Conclusion: The addition of a PARP inhibitor did not improve the efficacy of ICI in LMS. Adverse events, especially due to overlapping toxicities, were frequent and often led to dose delays and modifications.

Keywords: Immune Checkpoint Inhibitor; Solid tumor.

Figure 1. Treatment outcomes. (A) Best tumor response by RECIST; (B) duration of treatment; (C) progression-free survival by primary site; (D) overall survival by primary site. RECIST, Response Evaluation Criteria in Solid Tumors; PD, progressive disease; PR, partial response; STLMS, soft tissue leiomyosarcoma; ULMS, uterine LMS.

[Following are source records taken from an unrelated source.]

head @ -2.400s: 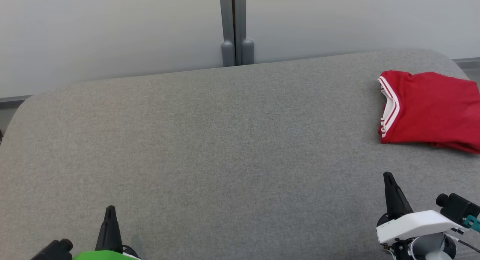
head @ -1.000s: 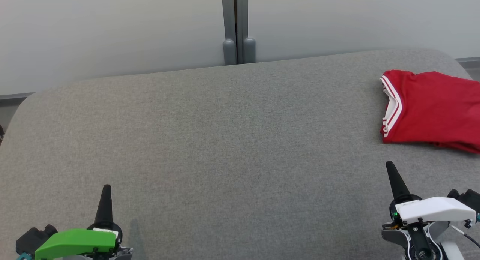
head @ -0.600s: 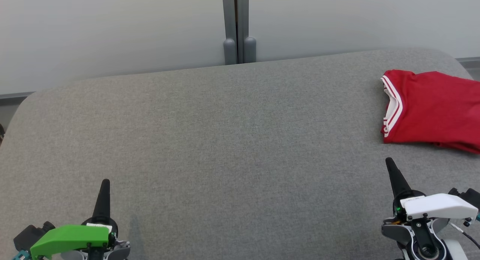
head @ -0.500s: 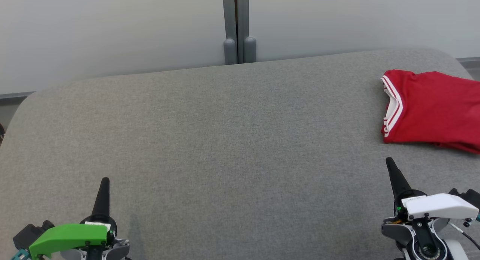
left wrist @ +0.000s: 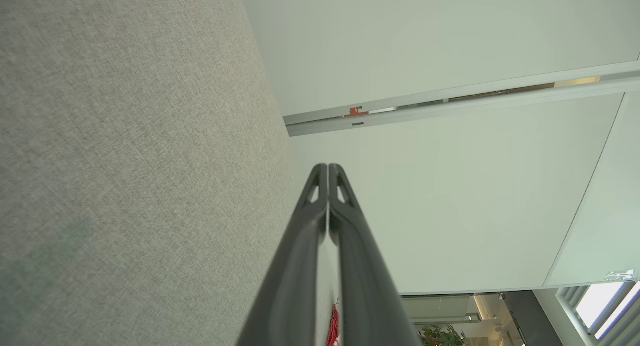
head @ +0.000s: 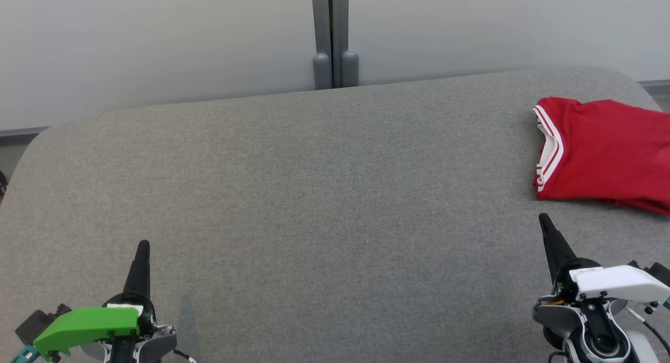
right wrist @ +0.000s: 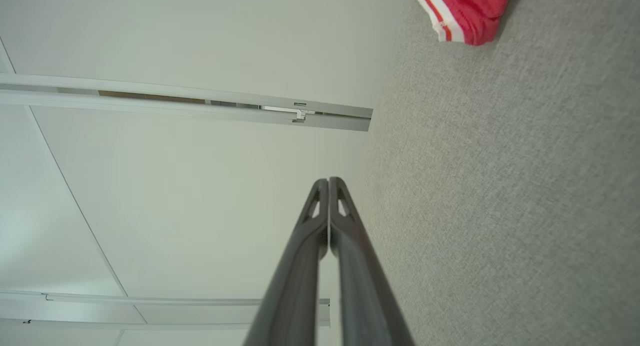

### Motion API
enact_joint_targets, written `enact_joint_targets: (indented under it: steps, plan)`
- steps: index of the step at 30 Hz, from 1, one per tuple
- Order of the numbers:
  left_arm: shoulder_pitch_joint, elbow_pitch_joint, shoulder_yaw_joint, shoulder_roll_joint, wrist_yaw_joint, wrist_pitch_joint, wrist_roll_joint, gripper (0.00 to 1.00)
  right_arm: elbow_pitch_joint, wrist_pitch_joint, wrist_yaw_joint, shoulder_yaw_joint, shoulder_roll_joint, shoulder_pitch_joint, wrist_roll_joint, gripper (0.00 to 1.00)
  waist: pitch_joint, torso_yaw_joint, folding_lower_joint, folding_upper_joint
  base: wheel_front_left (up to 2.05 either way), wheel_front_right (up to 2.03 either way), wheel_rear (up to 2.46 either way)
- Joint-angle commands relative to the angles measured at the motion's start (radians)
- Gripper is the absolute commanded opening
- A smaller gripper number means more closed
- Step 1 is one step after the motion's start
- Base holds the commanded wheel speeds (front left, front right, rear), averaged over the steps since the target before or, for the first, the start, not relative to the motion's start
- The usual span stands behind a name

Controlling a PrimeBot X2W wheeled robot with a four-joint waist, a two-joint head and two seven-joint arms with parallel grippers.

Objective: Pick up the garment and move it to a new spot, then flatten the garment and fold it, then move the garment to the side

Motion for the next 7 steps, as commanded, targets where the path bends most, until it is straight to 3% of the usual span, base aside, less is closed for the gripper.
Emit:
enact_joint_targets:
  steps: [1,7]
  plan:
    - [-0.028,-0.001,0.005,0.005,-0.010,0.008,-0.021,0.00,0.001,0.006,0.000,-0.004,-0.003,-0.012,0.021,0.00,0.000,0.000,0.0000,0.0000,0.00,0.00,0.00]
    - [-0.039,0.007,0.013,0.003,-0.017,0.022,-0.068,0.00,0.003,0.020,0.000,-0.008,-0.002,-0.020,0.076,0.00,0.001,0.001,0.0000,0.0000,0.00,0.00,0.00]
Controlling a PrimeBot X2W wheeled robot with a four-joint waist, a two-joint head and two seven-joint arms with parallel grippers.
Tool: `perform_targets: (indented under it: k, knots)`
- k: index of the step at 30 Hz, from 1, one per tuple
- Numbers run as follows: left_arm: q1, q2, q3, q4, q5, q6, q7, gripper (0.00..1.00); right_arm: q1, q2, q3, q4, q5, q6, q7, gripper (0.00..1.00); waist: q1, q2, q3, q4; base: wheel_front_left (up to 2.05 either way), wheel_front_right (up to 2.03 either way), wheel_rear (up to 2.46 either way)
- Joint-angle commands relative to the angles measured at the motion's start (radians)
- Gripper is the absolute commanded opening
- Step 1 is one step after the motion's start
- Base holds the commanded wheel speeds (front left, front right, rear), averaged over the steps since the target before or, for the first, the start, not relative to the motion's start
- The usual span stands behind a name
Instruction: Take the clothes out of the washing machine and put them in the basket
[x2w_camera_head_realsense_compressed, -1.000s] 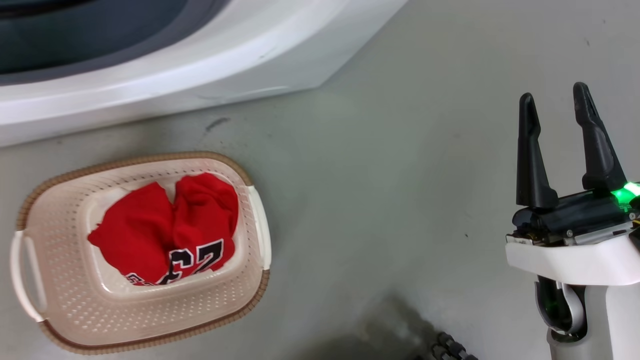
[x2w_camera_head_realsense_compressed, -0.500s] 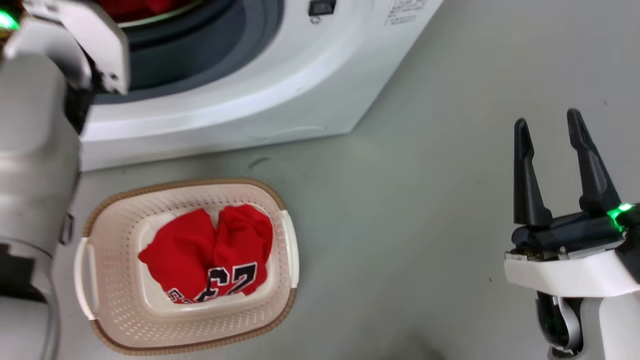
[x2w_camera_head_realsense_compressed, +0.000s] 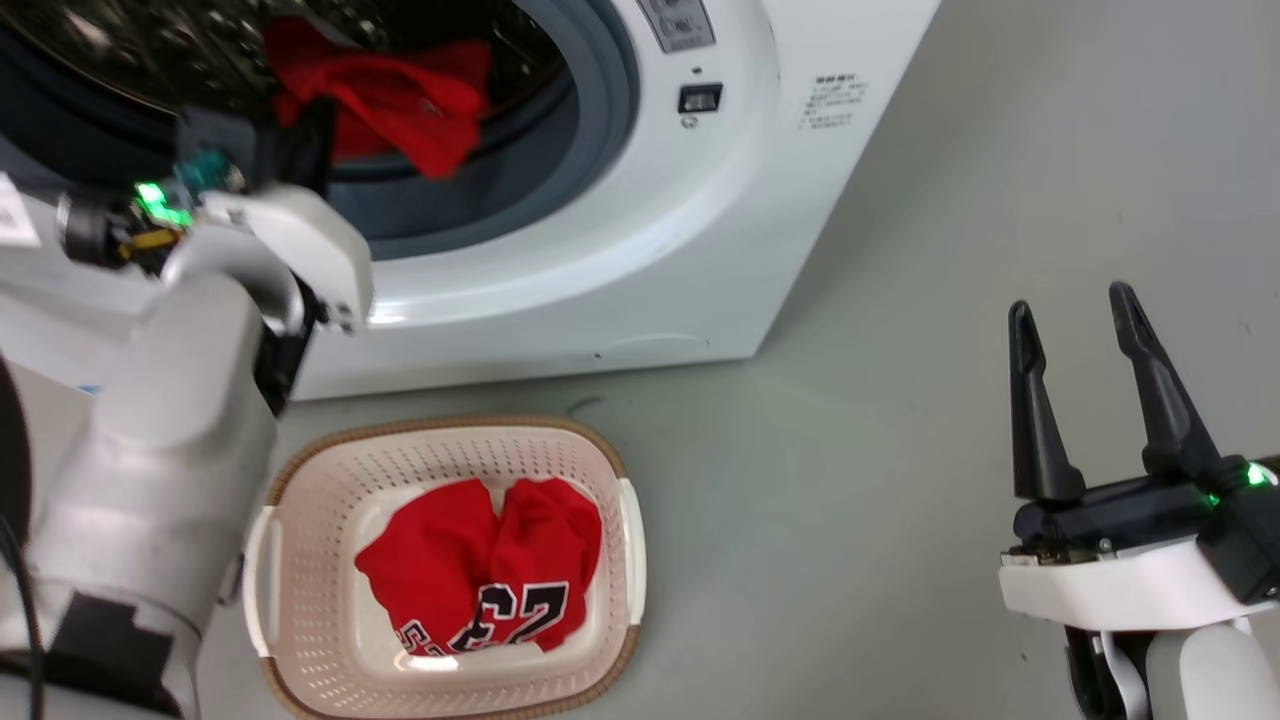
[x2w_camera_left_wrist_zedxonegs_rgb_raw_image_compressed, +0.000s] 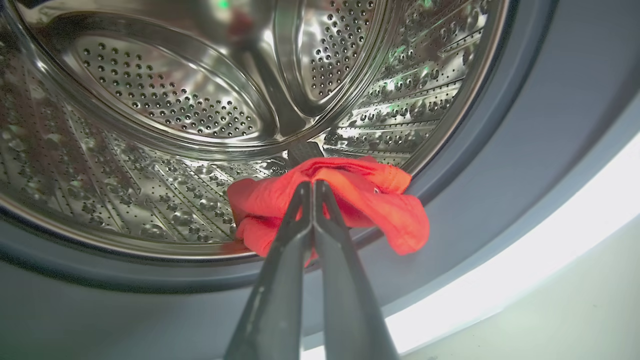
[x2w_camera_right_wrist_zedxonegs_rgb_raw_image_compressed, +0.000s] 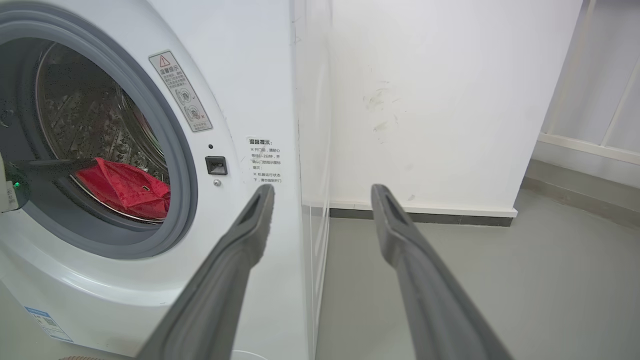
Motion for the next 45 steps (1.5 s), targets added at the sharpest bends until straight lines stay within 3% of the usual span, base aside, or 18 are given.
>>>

Figure 2. Oncoprint of targeted tumor and germline sequencing. Oncoprint summarizing targeted somatic next-generation sequencing (MSK-IMPACT) and germline sequencing results in the study participants. Top, progression-free survival (PFS) in months and best overall response. Bottom, germline mutations.

Figure 3. Circulating tumor DNA (ctDNA) results. (A) Concordance between ctDNA and targeted tumor sequencing by count (left) and percent (right) in 19 patients with MSK-IMPACT performed on archival tumor specimens; ctDNA variant calls at any time point are shown. (B–D) Spider plots of responses of patients who discontinued study due to (B) RECIST progression, (C) clinical progression, or (D) toxicity or withdrawal of consent, each annotated with ctDNA changes. RECIST, Response Evaluation Criteria in Solid Tumors.

Figure 4. Gene expression. (A) Heatmap of relative expression at baseline of genes that differed significantly by nominal p value between patients with versus without progression at 16 weeks. (B) Heat plot of expression of enriched hallmark pathways that were upregulated or downregulated at baseline in patients with PFS≥16 weeks compared with levels in patients with PFS<16 weeks. (C) Heatmap of enrichment of immune and stromal cell populations at baseline between patients with versus without progression at 16 weeks. IFN, interferon; NK, natural killer.